Form 8-K

UNITED STATES

SECURITIES AND EXCHANGE COMMISSION

Washington, D.C. 20549

 


FORM 8-K

 


CURRENT REPORT

Pursuant to Section 13 or 15(d) of the

Securities Exchange Act of 1934

Date of Report: April 6, 2006

(Date of earliest event reported): April 3, 2006

 


DUKE ENERGY CORPORATION

(formerly Duke Energy Holding Corp.)

(Exact Name of Registrant as Specified in its Charter)

 


 

Delaware   001-32853   20-2777218

(State or Other Jurisdiction

of Incorporation)

  (Commission File Number)  

(IRS Employer

Identification No.)

526 South Church Street, Charlotte, North Carolina 28202-1904

(Address of Principal Executive Offices, including Zip code)

(704) 594-6200

(Registrant’s telephone number, including area code)

 


Check the appropriate box below if the Form 8-K filing is intended to simultaneously satisfy the filing obligation of the registrant under any of the following provisions:

 

¨ Written communications pursuant to Rule 425 under the Securities Act (17 CFR 230.425)

 

¨ Soliciting material pursuant to Rule 14a-12 under the Exchange Act (17 CFR 240.14a-12)

 

¨ Pre-commencement communications pursuant to Rule 14d-2(b) under the Exchange Act (17 CFR 240.14d-2(b))

 

¨ Pre-commencement communications pursuant to Rule 13e-4(c) under the Exchange Act (17 CFR 240. 13e-4(c))

 



Item 1.01 Entry into a Material Definitive Agreement

Continuation of Current Compensation

On April 4, 2006, the Company’s Compensation Committee approved the continuation of the base salary levels, short-term incentive opportunities and long-term incentive opportunities, as were in effect immediately prior to the completion of the merger (the “Merger”) by and among the registrant, Duke Power LLC (formerly Duke Energy Corporation and referred to herein as “Duke Energy NC”) and Cinergy Corp. (“Cinergy”), for each of its executive officers other than James E. Rogers, including those of its named executive officers who are entitled to receive base salary, short-term incentives and long-term incentives, if any (i.e., Messrs. Fred J. Fowler, Jim W. Mogg, David L. Hauser and Dr. Ruth G. Shaw).

Amendment to Employment Agreement with Paul M. Anderson

On April 4, 2006, the Company entered into an amendment to the employment agreement of Mr. Paul M. Anderson to reflect the changes to Mr. Anderson’s employment status upon closing of the Merger and certain other matters. The amendment modifies the agreement to make it clear that Mr. Anderson will serve as Chairman of the Company rather than as Chairman and Chief Executive Officer. The amendment provides that in addition to his duties as Chairman, Mr. Anderson also generally will have responsibilities for analyzing potential strategic alternatives, including the separation of the Company’s gas and electric businesses.

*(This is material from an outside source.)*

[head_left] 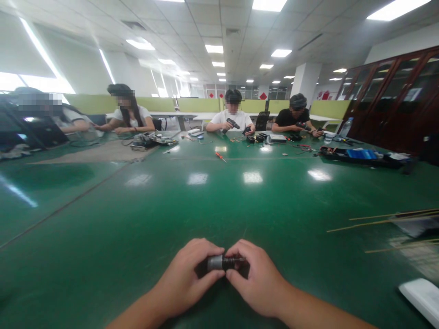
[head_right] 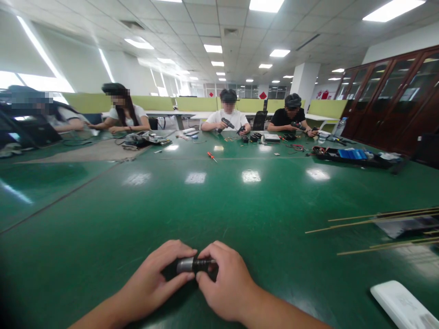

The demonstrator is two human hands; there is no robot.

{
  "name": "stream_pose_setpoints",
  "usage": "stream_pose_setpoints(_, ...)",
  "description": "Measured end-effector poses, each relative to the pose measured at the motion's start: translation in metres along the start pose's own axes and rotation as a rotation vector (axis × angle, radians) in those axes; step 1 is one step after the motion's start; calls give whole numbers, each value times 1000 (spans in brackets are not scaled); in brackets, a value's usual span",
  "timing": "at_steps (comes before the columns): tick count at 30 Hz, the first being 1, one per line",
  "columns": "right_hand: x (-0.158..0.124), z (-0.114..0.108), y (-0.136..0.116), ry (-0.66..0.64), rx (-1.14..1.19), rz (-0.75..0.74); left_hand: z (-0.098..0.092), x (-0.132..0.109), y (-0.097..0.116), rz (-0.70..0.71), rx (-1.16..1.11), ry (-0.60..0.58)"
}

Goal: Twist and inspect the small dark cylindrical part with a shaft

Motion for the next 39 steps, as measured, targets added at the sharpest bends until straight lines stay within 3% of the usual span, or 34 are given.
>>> stream_pose_setpoints(39,4,0,5,21,9,37,0,0,2,-23,69,-4)
Point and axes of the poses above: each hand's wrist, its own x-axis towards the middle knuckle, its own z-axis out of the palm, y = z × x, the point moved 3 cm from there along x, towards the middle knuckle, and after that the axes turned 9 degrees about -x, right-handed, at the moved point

Prior to its amendment, Mr. Anderson’s employment agreement provided that he would be granted a performance share award covering up to 120,000 shares of common stock for 2006. Mr. Anderson and the Company mutually agreed that, in light of the change in his role and responsibilities, his maximum performance share award for 2006 would be reduced to 70,000 shares. The vesting of a portion of Mr. Anderson’s performance shares (i.e., 30,000 shares) continues to be based 80% on the Company’s ongoing diluted earnings per share and 20% on previously-established strategic objectives, and the vesting of the remaining 40,000 performance shares will be based exclusively on strategic objectives that take into account the nature of Mr. Anderson’s new duties. Finally, the amendment provides that, effective June 1, 2006, Mr. Anderson will be required to pay for the cost of personal travel on Company aircraft in accordance with the Company’s standard rates and policies, and he will be responsible for the payment of any taxes on any imputed income.

The foregoing summary is qualified in its entirety by reference to the terms of the amendment, a copy of which is attached and incorporated herein by reference.

Employment Agreement with James E. Rogers

On April 4, 2006, the Company entered into a three-year employment agreement with Mr. James E. Rogers to provide for his employment as the Company’s Chief Executive Officer and President, effective as of the closing of the Merger on April 3, 2006. The agreement supersedes his employment agreement with Cinergy, except as described below.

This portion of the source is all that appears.